- Opening Delimiter -

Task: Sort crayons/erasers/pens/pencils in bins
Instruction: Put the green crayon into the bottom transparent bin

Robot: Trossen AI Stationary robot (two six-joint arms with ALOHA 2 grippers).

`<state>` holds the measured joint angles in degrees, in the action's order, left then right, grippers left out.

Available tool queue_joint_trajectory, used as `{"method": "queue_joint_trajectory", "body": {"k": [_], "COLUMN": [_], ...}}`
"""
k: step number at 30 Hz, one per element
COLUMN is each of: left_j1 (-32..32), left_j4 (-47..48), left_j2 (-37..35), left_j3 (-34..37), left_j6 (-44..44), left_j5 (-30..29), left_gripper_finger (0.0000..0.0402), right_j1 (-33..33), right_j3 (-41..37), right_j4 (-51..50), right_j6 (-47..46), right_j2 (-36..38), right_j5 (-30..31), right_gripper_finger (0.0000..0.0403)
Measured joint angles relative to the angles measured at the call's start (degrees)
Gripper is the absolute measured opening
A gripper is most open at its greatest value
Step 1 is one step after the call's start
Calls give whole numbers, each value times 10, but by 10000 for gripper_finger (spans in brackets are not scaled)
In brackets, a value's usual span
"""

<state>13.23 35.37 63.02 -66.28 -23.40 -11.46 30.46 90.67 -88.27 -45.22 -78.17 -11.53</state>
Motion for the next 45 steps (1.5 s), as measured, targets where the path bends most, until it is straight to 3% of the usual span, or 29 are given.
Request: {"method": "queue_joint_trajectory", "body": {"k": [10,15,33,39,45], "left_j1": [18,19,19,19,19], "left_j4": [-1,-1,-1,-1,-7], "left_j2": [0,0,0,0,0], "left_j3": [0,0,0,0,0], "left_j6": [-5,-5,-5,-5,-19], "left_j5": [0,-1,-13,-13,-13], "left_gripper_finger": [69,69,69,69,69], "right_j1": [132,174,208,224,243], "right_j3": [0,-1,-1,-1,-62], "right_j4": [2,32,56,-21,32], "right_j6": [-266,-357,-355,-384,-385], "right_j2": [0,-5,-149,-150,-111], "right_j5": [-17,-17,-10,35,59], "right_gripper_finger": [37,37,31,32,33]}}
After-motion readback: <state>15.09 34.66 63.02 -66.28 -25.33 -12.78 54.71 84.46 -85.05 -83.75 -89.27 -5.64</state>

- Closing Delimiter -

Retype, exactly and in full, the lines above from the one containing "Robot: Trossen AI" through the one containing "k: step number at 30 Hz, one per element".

Robot: Trossen AI Stationary robot (two six-joint arms with ALOHA 2 grippers).

`<state>` holds the measured joint angles in degrees, in the action's order, left then right, grippers left out.

Available tool queue_joint_trajectory, used as `{"method": "queue_joint_trajectory", "body": {"k": [_], "COLUMN": [_], ...}}`
"""
k: step number at 30 Hz, one per element

The output has been completed.